The hospice doc does things differently. It's more observe rather than test, so diabetes is monitored by looking at urine color and log book.

Useful solutions implemented were: a) As needed pain meds using a pill bottle attached with a string. b) Bed Rail: Flashlight; c) Bed rail: Credenza dimmer for floor lamp d) bed rail: cordless phone as a nurse call; e) baby monitor to monitor phone ringing in laundry room and bedroom; f) Phone line off hook lamp; g) Upgrade the cordless phones to Ni-nH batteries; h) Swap at bedtime and morning; I) Bed rail: Pen on a string; J) Angle meter for head board so it does not cause pain; k) Use gravity to help reposition by pulling on bed protector; l) Heal lift boots to allow a 100% fix a pressure ulcers from a "facility stay". J) Sacrum pressure ulcer received in a facility down from stage 2 to a minor Stage l) transfer using a gait belt and transfer board; m) Catheter hanging n) Bedside power for nebulizer and convienence outlet for vacuum cleaner/hair dryer/curling iron. o) Cord hanging (velcro). p) hanger for pick-up tool.

We use the lid on a 7-day pill planner as a reminder to change a patch every 3 days.

The lamp is due for an upgrade. It's currently a 300 W incadesent lamp. A 6100 Lumen Mogul base (E39) dimmable 5000K LED lamp is in the works. The initial string used was upgraded to brick-laying red string. The phone still needs a little help. probably, the next thing addd will be a charger base on a string. The OFF Hook LED was added because it was easy to hit keys and knock the phone off the hook.
I'd like that to really be something like off the hook and not talking for 0, 5, 15, 30 minutes. I'd also like to have an instantaneous one in my room. I'm very hard to wake at times and so is mom, actually. I won;t wake up using the intercom function of the cordless phone.

Wound-care is a science and I had to learn that science much better than the nurse. I've been told that the wounds on her legs are uncurable. They are essentially a large area red pigment under the skin and will re-occur if bumped really hard. I believe they are curable, but I ran out of supplies.

One outfit treating moms wounds didn;t use non-stick gauze on a fresh wound and their bandages would come off in about 3 hours.
I used a different tape than they did (Micropore) which can be used on the skin.
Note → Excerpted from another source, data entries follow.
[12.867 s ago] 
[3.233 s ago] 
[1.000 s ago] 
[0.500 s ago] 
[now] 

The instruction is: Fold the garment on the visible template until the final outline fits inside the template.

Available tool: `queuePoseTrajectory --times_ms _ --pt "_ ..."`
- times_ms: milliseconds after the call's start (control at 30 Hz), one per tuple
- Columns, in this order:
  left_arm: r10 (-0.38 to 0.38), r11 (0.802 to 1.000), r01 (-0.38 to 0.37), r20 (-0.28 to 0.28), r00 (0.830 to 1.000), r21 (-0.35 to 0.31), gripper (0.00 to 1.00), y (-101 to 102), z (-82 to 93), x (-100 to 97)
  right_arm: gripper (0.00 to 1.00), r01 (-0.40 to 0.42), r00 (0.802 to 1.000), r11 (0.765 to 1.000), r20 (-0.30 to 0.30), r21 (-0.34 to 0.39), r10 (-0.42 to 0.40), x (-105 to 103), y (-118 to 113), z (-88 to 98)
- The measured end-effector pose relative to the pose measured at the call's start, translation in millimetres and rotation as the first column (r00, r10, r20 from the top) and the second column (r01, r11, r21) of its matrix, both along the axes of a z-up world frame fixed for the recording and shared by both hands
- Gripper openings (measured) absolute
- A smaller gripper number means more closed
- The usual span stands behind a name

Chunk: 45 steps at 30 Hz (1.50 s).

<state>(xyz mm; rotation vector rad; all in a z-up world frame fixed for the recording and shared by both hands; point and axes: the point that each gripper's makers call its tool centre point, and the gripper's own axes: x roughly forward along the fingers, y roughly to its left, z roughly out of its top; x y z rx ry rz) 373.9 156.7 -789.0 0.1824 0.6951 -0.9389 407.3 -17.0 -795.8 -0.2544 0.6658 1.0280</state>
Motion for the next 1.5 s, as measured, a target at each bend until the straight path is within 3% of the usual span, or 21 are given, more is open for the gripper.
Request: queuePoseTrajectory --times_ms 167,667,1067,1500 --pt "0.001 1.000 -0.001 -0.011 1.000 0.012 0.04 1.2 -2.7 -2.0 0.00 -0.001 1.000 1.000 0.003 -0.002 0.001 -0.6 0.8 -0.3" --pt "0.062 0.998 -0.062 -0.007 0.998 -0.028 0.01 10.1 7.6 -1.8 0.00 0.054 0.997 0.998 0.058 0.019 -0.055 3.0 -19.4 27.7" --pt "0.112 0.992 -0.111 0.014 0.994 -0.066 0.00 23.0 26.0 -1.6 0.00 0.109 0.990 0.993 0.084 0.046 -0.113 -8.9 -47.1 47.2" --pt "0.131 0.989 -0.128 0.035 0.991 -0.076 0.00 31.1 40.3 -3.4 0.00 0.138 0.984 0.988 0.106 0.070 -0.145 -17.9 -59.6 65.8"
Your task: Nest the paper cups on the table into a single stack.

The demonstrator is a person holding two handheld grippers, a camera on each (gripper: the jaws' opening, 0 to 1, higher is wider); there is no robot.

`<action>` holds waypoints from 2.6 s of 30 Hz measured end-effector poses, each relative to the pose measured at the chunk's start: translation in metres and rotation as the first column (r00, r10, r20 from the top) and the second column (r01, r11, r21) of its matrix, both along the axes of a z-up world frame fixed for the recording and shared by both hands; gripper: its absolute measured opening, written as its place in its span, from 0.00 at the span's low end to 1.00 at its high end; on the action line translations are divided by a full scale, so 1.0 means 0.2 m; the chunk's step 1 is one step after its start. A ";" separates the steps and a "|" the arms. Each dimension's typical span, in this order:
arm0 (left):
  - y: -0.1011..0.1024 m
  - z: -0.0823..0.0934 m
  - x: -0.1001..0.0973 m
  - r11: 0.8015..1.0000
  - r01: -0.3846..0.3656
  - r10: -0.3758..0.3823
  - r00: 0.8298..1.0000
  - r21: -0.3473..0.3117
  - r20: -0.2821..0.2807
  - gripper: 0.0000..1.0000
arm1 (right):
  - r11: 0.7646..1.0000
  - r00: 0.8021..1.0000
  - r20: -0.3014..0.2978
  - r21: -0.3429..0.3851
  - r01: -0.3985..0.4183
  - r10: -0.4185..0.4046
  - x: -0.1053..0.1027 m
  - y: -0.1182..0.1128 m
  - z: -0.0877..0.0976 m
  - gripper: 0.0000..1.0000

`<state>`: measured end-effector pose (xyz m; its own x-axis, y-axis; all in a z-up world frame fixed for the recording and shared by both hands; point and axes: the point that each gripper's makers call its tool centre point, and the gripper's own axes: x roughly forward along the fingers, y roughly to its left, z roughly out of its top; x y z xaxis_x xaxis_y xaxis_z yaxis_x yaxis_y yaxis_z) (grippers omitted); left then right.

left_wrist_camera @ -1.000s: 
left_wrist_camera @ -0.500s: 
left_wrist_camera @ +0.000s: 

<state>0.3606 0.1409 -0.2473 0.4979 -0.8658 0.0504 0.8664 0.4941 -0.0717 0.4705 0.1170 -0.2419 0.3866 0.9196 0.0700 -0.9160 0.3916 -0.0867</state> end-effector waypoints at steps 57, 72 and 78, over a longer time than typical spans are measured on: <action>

Some interesting stuff to use for wound care include Daikin's solution (very low concentration sterile bleach and water); 0.9% Saline; Oil emulsion dressings; Hydrocoloid dressings; Hydrogel dressings; Insulin used topically; locally nearby injected insulin; Microcyn, skin prep and medical Honey. I know I will be adding some perenium cleaner to help remove feces and urine. You need to date the bandage.

I upped a medication called Lactulose before getting the dr's OK. It;s basically sugar based and causes the bowel to absorb moisture.
It's available without a script in other countries and the amount was way below the maximum. Mom really wanted to raise the dose and I agreed. It got approved.

I started and stopped Oxygen therapy on my own based on Pulse-ox results. I know what bad lungs sound like with a stethescope. I can take Blood pressure and respiration if I have to. Can also take temperature. I know what to do if blood pressure is low. I know how to initially treat wounds. Now, I know of some better ways of removing gaze bandages soaked with blood and better ways to wound clean.

17% Hydrogen peroxide will easily remove blood from clothes and rugs, It will turn your fingers white and should be refrigerated.

They have said I've been doing a very good job.